Transforming Inventory Levels Into Clean Daily Stock Outflows

Using ASOF joins and linear interpolation

Jul 30, 2024

I have previously touched briefly on the process of converting scraped inventory levels into sales estimates, and today I would like to discuss one aspect of that process in more detail.

Imagine we are continuously collecting SKU inventory levels through a scheduled process. Generally, it is better to collect data more frequently, but more frequent data collection has highler collection costs. In some situations the frequency might change over time — we might start collecting data daily and if we find some value, we can increase frequency to get more accurate data. Moreover, when it comes to web scraping, it is not uncommon to have some missing data. Even with the best setup and expertise, many factors are beyond our control, and it always takes time to restore normal operations when something breaks. As far as I know, no one can offer real Service Level Agreements (SLAs) for collecting data from third-party websites. This means we often have to handle some missing data at the data analysis stage, which makes the process of transitioning from collecting inventory levels to measuring daily stock outflows somewhat complex.

This week, I want to discuss how I standardize stock outflows to a specific time frequency (usually daily and sometimes hourly). To achieve this, I use a data transformation process involving ASOF joins and linear interpolation. Let’s break down this transformation process into simple steps.

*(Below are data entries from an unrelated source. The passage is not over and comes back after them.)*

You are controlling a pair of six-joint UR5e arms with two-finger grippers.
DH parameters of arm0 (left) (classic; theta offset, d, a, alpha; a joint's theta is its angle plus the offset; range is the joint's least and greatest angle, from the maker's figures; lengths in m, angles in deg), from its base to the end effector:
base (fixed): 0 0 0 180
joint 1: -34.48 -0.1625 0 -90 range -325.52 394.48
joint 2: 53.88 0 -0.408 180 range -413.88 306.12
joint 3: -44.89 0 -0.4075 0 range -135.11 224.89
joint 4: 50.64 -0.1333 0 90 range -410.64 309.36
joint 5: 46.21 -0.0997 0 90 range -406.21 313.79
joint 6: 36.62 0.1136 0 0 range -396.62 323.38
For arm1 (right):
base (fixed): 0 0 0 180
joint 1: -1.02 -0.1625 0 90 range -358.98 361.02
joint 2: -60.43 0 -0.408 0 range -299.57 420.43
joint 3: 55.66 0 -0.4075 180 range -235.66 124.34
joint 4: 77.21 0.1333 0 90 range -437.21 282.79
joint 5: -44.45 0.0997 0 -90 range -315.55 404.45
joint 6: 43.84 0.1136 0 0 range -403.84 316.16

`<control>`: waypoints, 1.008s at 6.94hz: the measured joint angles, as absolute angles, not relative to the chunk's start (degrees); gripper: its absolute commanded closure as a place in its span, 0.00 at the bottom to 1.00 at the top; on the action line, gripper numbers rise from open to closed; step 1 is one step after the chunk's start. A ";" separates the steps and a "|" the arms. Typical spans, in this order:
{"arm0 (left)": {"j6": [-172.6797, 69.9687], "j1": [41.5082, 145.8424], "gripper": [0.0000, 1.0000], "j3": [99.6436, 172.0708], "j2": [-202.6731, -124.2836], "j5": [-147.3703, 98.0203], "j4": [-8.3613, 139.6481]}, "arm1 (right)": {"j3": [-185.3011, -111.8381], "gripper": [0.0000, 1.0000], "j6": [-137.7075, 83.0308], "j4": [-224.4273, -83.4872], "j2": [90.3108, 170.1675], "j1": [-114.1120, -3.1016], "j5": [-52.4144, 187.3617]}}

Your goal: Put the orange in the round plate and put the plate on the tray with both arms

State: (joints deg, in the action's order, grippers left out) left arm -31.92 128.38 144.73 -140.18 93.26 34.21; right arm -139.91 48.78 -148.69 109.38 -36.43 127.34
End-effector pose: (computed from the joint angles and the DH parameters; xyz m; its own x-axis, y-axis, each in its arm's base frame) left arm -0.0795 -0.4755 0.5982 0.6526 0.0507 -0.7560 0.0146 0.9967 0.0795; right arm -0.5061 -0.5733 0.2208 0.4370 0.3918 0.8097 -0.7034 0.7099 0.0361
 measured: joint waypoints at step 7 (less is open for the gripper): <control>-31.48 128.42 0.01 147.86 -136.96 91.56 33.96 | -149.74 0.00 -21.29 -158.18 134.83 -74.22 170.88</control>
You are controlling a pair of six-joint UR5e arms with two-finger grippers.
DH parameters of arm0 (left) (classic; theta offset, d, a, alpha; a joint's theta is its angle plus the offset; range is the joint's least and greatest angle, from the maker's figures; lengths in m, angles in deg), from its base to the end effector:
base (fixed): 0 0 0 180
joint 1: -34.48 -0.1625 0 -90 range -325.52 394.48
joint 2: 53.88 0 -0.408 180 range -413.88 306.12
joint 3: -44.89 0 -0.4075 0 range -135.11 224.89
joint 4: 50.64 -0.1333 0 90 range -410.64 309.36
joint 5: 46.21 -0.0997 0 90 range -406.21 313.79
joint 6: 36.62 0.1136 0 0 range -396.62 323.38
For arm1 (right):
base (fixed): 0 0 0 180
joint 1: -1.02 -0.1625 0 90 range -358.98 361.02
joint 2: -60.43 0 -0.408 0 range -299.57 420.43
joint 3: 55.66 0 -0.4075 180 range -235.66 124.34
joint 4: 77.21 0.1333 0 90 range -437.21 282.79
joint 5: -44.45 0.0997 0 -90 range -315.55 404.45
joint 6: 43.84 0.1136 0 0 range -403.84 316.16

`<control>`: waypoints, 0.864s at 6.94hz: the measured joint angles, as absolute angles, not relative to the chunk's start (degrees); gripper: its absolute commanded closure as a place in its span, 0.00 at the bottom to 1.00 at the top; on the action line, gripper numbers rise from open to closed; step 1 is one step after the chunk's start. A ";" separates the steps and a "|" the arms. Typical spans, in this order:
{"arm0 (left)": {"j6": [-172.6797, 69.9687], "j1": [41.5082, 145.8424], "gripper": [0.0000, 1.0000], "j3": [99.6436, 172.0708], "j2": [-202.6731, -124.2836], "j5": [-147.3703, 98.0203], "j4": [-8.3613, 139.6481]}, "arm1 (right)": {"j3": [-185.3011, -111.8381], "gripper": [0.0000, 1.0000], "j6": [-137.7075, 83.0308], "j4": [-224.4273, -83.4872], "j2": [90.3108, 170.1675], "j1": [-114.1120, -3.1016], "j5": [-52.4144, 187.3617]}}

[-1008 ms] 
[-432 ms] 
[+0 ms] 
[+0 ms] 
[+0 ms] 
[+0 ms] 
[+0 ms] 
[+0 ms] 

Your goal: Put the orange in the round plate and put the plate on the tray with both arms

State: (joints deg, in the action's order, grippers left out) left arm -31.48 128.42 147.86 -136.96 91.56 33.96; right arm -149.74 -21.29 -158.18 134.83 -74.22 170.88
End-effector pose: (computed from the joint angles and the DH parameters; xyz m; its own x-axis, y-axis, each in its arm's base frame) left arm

First, let's examine our source data. For the purposes of this article, I will omit stock replenishments and any other sudden changes in inventory levels — I have already explained how I address these in some of my previous posts:

I will assume that the input data looks like this:

SELECT
  *
FROM
  raw_inventory_levels

We have measurements of inventory levels, collected for various SKUs at different time intervals. A couple of issues are immediately apparent: the frequency of data collection has increased partway through this time window. It transitioned from approximately three data points per day to hourly data points around May 26. Additionally, there's a complete absence of data on March 27th, likely due to a failed scraping job.

Let’s now transition this raw data into estimated stock outflows.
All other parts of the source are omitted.